From the line that contains "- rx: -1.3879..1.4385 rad" down to the last line of the data below, transcribe every line exactly.

- **GIVEN RECORDS**
------------------------------------------------------------

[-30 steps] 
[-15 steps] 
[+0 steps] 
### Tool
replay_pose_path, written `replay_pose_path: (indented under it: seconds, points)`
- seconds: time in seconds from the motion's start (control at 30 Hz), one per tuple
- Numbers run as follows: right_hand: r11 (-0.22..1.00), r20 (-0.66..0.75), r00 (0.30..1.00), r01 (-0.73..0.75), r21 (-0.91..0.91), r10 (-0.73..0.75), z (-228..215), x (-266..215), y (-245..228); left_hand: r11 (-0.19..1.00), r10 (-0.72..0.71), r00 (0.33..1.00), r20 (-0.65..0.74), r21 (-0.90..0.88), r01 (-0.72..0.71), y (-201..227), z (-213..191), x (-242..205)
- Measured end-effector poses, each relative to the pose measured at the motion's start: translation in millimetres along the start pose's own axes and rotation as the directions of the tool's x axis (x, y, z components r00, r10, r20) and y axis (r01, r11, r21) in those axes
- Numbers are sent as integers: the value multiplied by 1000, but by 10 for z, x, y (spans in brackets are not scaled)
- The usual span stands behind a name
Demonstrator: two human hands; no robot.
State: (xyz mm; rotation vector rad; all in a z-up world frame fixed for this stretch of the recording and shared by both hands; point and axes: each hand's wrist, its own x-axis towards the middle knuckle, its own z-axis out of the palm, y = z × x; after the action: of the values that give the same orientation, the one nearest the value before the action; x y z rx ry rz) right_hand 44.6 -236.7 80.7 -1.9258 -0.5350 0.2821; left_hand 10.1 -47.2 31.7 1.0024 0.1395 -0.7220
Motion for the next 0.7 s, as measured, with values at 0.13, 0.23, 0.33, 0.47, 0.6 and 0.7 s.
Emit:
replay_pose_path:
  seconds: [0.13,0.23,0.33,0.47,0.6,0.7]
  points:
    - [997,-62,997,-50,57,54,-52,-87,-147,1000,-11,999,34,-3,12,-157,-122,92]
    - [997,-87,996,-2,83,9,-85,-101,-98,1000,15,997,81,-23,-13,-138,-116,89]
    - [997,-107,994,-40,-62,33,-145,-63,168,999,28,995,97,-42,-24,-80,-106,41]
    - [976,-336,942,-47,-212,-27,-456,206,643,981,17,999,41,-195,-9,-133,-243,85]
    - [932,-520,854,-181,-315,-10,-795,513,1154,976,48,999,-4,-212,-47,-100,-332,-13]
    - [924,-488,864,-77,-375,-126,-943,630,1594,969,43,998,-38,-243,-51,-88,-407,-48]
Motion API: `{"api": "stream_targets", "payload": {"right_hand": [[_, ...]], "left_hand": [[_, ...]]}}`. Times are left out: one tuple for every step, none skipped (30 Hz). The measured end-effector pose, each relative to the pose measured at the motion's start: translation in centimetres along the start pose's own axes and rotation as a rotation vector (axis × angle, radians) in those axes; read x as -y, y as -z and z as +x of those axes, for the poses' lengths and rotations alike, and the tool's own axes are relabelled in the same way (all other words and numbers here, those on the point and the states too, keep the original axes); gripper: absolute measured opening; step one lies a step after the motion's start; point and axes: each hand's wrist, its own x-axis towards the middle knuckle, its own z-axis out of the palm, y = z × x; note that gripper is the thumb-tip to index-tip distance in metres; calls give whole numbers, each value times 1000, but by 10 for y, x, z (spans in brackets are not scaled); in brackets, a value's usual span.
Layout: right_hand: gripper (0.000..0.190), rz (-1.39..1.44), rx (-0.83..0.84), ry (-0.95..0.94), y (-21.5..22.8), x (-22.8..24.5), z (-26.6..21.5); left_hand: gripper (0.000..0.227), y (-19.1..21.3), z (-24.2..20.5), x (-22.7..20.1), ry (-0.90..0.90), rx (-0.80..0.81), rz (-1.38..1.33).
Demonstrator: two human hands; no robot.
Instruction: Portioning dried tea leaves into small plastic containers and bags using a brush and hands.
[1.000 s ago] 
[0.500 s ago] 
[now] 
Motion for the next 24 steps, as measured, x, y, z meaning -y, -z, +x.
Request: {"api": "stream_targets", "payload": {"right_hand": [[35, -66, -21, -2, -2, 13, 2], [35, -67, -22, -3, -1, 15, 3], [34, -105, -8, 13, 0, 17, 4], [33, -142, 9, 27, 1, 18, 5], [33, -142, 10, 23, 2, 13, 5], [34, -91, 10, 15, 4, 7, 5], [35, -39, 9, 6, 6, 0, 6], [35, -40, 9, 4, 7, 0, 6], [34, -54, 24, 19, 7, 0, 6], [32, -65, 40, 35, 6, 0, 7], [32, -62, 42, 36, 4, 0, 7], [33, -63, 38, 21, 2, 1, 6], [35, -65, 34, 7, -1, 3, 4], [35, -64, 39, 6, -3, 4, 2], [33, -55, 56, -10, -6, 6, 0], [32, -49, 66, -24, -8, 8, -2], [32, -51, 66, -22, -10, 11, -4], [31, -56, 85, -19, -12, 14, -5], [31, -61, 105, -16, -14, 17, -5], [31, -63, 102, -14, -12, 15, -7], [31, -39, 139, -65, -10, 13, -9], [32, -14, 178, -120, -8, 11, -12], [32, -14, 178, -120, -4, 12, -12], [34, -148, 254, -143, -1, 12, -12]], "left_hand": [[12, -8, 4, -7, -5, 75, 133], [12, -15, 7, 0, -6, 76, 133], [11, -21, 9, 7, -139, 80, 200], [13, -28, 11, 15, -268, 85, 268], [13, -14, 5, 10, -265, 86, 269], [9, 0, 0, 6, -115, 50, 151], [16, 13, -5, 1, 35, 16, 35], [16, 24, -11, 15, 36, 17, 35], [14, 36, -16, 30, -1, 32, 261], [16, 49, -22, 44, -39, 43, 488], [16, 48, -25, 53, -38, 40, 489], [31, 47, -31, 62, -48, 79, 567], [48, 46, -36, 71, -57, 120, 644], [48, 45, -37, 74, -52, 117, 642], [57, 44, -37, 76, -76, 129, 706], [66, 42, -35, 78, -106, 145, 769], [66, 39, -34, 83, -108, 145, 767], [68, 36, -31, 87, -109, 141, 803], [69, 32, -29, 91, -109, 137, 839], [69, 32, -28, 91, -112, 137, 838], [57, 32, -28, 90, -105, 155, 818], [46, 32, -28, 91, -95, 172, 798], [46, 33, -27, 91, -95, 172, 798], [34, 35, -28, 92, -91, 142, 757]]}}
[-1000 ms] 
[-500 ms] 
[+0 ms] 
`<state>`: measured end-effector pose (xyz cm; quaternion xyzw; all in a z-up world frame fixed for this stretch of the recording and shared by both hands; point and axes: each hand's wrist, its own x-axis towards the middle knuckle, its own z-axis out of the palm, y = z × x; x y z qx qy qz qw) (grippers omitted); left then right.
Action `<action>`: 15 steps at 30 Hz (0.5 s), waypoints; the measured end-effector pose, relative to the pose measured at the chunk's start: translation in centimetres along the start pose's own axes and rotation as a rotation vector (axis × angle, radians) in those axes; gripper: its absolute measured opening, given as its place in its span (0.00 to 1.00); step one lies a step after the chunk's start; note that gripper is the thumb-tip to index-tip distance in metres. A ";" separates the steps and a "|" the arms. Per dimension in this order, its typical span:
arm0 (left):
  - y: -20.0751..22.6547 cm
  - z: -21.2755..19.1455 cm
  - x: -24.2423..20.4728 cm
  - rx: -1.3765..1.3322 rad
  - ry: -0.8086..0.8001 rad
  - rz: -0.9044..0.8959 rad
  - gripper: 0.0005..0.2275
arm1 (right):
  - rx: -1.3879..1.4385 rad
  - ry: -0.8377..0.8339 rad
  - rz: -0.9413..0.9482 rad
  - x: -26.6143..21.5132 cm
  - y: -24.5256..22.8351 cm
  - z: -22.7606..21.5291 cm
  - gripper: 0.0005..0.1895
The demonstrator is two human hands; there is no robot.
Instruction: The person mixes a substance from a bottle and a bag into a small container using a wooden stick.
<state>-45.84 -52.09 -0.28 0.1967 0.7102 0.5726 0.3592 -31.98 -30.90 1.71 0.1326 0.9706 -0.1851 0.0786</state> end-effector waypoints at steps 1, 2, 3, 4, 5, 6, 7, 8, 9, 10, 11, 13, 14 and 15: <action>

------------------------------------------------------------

- **ANSWER FOR THE TASK**
  - rx: -1.3879..1.4385 rad
  - ry: -0.8377..0.8339 rad
  - rz: -0.9413..0.9482 rad
  - x: -26.6143..21.5132 cm
  - y: -24.5256..22.8351 cm
  - z: -22.7606..21.5291 cm
  - gripper: 0.0005..0.1895
The demonstrator is two human hands; there is no robot.
Instruction: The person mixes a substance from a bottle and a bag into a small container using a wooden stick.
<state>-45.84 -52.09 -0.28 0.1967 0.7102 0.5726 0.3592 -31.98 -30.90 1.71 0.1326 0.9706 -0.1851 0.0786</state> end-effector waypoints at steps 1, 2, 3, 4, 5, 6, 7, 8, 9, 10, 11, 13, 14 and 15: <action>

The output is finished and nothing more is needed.